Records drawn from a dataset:
═══
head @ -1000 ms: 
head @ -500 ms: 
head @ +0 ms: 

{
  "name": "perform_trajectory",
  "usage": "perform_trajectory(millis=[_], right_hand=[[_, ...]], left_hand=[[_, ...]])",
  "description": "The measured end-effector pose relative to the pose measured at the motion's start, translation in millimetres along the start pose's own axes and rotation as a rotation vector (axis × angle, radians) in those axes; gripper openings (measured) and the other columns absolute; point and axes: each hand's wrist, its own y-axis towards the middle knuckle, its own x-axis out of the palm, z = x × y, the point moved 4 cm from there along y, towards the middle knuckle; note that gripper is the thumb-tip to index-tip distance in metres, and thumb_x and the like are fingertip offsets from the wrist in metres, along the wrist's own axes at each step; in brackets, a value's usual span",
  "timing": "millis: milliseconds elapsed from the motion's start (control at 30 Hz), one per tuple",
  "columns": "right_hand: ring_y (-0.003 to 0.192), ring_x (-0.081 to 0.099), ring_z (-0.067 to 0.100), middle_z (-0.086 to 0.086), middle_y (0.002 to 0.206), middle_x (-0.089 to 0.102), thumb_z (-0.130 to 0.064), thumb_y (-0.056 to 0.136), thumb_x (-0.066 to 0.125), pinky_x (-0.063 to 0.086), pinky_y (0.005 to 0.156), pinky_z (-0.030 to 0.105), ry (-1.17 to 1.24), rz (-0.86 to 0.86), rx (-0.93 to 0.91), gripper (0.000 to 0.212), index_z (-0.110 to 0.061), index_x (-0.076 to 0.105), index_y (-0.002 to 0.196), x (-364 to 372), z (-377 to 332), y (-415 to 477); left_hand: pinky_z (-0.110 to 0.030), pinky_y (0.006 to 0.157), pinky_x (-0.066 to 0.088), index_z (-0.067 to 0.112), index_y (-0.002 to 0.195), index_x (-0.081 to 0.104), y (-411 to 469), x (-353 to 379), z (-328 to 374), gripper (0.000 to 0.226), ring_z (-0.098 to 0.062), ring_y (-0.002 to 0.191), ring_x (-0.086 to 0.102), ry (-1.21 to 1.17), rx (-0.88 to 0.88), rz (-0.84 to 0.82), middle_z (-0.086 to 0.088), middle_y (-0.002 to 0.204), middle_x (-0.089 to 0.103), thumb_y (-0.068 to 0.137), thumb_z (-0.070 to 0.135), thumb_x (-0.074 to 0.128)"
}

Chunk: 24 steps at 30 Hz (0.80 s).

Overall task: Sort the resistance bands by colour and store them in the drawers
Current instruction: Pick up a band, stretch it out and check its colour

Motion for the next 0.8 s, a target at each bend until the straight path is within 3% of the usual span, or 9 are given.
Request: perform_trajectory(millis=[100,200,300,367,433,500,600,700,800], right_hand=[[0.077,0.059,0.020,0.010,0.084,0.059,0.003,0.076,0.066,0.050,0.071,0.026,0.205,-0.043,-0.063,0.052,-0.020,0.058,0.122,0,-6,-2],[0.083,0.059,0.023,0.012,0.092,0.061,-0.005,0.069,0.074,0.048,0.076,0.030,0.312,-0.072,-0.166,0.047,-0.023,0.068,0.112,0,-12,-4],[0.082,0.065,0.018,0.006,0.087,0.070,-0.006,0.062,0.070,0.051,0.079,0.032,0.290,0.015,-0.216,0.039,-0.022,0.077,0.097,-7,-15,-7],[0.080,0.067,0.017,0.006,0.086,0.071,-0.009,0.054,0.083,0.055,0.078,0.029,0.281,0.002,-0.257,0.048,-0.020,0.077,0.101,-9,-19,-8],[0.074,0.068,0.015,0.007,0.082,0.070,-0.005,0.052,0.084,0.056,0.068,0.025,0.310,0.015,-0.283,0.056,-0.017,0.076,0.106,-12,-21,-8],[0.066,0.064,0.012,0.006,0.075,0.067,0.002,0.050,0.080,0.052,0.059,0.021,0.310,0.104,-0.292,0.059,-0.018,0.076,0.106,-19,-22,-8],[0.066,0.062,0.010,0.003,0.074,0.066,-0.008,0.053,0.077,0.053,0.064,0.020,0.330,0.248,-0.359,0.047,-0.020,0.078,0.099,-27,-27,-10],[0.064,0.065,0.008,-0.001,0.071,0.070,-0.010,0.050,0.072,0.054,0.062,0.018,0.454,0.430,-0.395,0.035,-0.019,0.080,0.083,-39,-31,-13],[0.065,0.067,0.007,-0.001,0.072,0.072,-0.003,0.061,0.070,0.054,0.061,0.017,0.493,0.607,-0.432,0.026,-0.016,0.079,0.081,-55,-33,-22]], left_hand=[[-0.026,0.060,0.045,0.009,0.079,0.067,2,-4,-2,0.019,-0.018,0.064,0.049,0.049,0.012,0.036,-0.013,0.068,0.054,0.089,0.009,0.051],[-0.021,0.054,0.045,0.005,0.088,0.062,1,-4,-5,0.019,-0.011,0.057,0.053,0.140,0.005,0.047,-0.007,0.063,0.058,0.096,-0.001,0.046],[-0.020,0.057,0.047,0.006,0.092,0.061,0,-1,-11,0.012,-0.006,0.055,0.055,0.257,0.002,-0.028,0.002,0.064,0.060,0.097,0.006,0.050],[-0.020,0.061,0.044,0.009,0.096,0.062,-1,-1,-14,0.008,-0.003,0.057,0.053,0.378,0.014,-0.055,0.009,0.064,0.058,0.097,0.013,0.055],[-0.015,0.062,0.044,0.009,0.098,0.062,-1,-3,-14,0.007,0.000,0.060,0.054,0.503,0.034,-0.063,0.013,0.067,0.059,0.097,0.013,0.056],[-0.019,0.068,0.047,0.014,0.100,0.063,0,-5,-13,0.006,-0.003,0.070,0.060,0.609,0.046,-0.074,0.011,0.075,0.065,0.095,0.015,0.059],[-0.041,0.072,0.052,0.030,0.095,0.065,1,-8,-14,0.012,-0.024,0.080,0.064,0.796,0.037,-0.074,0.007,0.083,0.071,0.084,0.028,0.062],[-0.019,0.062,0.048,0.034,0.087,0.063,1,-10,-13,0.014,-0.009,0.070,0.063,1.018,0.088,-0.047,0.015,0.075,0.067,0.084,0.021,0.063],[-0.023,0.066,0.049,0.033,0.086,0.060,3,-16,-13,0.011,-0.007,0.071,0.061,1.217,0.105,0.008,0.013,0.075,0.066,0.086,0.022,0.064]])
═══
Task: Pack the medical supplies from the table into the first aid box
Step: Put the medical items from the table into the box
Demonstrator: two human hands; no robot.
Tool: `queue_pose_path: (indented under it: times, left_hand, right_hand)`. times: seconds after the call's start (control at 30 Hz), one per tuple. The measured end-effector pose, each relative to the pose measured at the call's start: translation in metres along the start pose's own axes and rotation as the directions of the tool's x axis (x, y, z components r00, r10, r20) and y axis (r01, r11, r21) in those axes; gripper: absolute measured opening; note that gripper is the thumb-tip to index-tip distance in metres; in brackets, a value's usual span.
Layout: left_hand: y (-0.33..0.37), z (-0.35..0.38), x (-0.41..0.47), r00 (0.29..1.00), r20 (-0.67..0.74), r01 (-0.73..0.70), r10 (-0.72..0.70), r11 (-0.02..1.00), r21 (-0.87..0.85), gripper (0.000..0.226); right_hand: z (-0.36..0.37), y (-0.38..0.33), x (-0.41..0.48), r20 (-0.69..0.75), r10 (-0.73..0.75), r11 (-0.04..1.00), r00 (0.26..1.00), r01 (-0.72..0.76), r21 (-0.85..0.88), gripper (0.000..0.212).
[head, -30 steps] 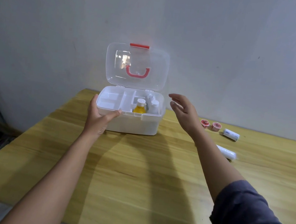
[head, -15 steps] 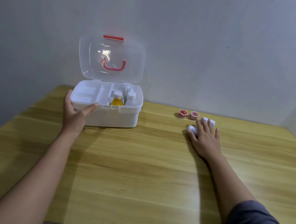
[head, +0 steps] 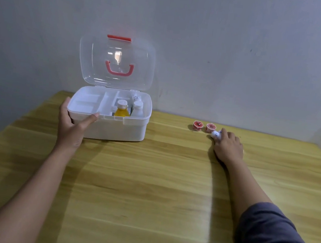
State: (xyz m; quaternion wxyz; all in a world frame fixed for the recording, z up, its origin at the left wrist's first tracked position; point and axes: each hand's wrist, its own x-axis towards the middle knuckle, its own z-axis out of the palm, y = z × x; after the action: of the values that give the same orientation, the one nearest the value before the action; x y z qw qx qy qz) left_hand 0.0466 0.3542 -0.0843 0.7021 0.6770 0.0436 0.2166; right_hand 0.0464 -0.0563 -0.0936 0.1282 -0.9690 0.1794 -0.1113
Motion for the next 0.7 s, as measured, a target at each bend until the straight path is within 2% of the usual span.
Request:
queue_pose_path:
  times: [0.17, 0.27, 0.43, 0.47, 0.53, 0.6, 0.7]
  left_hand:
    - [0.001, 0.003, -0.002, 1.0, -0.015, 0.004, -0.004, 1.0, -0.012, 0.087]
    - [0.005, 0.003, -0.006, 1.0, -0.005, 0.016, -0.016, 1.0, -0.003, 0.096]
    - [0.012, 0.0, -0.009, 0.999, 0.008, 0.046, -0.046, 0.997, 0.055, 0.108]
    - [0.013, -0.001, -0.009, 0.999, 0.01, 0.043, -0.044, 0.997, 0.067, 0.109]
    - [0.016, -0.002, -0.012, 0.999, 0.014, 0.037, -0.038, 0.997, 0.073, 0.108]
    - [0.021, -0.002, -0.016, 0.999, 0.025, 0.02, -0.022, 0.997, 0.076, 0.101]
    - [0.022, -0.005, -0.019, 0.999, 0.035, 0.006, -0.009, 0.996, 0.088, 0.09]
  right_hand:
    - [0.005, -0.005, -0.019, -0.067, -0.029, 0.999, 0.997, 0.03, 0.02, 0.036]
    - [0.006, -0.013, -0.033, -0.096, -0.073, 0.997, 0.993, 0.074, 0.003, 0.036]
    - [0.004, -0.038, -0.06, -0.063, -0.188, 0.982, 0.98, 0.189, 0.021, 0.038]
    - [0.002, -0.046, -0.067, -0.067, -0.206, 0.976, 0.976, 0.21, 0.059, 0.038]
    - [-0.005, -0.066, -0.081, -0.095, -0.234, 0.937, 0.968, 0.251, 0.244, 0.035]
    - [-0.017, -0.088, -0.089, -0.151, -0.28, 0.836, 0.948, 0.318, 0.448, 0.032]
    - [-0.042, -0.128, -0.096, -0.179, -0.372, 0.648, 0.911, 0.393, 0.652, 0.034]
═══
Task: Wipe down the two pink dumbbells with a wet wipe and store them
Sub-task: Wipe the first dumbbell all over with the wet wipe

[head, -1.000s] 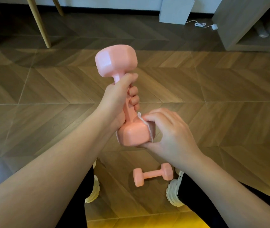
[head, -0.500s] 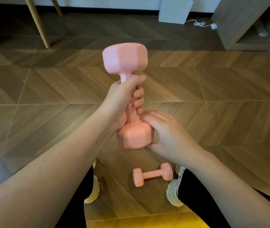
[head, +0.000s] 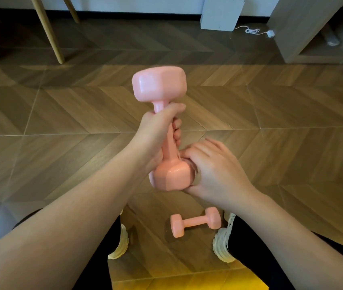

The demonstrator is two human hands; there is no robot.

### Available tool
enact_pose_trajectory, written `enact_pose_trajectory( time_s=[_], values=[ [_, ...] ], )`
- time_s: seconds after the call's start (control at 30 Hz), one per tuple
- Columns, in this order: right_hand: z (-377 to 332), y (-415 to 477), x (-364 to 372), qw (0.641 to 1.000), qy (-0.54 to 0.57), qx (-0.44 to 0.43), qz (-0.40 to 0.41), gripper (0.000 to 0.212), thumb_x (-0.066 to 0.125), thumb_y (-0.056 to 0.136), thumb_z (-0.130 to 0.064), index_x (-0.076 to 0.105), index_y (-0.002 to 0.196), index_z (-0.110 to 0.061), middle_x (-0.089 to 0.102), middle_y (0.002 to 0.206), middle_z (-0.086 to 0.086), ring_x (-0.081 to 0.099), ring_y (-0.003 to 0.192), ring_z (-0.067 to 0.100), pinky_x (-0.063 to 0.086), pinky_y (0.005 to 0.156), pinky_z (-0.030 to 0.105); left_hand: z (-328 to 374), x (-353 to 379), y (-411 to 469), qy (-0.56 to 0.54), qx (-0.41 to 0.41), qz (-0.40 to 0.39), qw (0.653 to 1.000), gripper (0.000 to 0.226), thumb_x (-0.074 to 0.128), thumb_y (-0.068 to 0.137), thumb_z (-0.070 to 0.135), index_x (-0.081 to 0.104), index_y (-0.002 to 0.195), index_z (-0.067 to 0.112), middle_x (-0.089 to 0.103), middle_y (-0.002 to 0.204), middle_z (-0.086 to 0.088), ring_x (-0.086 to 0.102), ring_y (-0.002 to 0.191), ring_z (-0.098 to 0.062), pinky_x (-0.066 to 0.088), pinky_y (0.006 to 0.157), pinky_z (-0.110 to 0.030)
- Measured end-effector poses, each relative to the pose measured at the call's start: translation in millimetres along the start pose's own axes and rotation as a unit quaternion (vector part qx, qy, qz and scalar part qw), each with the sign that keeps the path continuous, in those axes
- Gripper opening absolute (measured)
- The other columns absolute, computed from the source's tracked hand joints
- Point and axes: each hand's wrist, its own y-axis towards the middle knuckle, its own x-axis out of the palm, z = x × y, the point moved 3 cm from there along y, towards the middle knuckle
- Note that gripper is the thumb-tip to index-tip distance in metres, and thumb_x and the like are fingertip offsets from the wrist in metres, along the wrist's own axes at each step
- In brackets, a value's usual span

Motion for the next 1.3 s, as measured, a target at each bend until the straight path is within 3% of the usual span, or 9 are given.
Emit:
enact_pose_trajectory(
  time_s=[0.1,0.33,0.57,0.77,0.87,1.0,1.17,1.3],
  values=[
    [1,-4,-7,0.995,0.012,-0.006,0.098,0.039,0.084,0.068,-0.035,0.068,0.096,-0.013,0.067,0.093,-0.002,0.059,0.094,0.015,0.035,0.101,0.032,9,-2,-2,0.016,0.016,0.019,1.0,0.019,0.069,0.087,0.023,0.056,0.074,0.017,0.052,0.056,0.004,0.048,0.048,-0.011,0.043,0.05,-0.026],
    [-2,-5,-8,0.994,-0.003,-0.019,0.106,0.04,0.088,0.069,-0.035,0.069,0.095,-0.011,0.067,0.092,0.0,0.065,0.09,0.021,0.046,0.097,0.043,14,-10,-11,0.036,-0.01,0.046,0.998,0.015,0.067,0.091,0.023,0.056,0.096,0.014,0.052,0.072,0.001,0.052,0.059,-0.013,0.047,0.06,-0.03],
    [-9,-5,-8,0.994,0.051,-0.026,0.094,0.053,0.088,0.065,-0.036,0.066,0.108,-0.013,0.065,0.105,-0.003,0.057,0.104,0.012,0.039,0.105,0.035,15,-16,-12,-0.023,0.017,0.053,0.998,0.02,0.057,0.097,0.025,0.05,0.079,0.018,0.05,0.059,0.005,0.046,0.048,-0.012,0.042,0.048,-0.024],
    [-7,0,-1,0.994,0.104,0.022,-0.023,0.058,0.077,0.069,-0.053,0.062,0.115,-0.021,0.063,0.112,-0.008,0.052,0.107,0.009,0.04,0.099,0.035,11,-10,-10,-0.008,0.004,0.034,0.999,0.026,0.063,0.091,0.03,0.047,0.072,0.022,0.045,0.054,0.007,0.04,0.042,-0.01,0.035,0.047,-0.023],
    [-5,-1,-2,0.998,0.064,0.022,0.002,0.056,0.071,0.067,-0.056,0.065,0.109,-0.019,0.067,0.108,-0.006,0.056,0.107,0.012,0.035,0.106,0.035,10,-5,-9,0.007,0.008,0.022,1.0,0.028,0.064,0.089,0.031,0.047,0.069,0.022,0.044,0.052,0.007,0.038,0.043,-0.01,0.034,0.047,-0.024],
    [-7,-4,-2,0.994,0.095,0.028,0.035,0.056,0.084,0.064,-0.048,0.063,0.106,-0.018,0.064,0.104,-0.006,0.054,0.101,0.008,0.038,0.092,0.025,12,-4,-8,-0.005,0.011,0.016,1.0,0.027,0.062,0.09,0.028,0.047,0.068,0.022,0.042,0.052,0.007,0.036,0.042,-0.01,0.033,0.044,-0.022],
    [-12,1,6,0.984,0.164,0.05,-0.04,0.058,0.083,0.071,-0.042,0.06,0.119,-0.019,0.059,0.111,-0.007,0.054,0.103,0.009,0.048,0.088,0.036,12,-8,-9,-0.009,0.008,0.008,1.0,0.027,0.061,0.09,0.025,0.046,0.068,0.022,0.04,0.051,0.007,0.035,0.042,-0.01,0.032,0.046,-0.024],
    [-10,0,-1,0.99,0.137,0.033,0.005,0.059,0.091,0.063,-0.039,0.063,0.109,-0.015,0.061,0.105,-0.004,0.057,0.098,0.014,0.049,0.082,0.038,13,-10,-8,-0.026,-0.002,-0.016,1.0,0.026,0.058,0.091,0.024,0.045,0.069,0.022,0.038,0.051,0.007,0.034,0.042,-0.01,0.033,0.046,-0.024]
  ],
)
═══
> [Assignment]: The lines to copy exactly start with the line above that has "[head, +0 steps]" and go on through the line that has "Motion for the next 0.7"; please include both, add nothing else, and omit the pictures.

> [Exercise response]:
[head, +0 steps] 
State: (xyz m; quaternion wxyz; all in a world frame fixed for the recording, z up, its origin at the left wrist's first tracked position; point and axes: each hand's wrist, its own x-axis towards the middle knuckle, its own z-axis out of the palm, y = z × x; after the action: of the values that give the same orientation, the one nearest the value before the action; x y z qw qx qy qz) left_hand 0.0466 0.3542 -0.0843 0.7021 0.6770 0.0436 0.2166; right_hand 0.0464 -0.0563 -0.0936 0.1282 -0.9690 0.1794 -0.1113
Motion for the next 0.7 s, as measured, a target at each bend until the straight path is within 2% of the usual span.

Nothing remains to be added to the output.